Only lines with the string "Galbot" are wanted. Pull them out of the data.

- - -

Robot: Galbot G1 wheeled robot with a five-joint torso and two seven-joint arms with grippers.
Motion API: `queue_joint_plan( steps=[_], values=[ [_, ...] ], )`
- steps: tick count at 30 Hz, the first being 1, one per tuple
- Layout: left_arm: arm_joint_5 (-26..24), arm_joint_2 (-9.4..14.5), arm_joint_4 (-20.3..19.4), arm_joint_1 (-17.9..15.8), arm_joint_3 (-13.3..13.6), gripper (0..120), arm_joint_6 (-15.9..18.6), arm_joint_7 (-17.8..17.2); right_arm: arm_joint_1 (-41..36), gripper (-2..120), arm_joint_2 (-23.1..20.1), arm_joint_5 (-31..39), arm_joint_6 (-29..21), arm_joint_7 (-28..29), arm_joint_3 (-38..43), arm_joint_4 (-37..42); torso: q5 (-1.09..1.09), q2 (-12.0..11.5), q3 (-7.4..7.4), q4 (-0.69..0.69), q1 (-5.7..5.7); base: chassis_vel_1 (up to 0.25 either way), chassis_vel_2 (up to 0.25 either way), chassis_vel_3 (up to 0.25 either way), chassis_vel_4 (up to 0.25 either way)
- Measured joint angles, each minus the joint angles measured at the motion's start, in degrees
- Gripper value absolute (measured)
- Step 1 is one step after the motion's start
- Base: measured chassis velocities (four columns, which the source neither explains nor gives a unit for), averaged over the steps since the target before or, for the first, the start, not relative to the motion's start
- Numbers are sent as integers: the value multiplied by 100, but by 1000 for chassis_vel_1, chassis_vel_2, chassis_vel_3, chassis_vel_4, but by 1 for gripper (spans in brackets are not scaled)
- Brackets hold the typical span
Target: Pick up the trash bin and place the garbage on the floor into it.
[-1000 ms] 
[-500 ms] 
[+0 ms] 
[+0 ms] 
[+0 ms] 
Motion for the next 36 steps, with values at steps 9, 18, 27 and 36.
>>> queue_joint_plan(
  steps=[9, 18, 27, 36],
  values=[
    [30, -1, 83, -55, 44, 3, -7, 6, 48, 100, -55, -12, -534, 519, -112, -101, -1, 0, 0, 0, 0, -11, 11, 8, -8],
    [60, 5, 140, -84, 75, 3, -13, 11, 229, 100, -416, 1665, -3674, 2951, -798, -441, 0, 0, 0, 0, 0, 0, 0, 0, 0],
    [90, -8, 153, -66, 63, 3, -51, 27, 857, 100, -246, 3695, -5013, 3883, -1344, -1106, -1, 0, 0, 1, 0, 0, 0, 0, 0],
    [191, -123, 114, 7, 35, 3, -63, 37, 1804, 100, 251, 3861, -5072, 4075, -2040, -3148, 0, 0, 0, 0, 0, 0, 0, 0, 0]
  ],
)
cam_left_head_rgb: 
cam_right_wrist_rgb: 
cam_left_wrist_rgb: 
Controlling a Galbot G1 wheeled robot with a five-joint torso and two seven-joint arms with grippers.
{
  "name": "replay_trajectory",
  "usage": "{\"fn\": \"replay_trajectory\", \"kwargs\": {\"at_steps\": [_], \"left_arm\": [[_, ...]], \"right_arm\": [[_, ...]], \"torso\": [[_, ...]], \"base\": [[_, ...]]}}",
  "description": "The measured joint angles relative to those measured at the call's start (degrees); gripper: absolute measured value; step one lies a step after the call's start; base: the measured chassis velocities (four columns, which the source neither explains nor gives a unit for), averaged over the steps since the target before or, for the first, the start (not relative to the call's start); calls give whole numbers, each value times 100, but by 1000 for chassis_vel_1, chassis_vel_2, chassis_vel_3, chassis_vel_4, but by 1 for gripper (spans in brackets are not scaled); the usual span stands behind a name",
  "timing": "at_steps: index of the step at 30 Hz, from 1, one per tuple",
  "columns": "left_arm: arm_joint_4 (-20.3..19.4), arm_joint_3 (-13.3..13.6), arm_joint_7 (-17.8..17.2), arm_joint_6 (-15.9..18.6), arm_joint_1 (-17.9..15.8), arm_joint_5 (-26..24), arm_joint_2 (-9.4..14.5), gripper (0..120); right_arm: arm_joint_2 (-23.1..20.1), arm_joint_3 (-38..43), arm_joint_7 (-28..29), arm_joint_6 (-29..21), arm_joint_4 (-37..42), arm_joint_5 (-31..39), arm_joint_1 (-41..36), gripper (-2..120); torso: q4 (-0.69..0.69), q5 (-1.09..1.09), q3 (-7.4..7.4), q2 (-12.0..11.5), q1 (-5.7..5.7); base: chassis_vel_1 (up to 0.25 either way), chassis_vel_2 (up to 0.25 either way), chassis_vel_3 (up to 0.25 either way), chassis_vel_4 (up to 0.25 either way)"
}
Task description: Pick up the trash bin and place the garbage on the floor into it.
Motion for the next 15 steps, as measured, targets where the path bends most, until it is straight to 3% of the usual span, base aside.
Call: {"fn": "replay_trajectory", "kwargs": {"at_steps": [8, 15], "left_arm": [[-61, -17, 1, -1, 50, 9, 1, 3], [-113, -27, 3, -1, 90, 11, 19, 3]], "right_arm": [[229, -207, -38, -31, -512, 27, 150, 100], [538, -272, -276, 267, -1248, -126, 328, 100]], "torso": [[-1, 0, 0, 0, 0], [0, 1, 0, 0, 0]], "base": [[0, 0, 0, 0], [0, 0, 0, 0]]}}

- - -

## FINISHED EXERCISE
Robot: Galbot G1 wheeled robot with a five-joint torso and two seven-joint arms with grippers.
Controlling a Galbot G1 wheeled robot with a five-joint torso and two seven-joint arms with grippers.

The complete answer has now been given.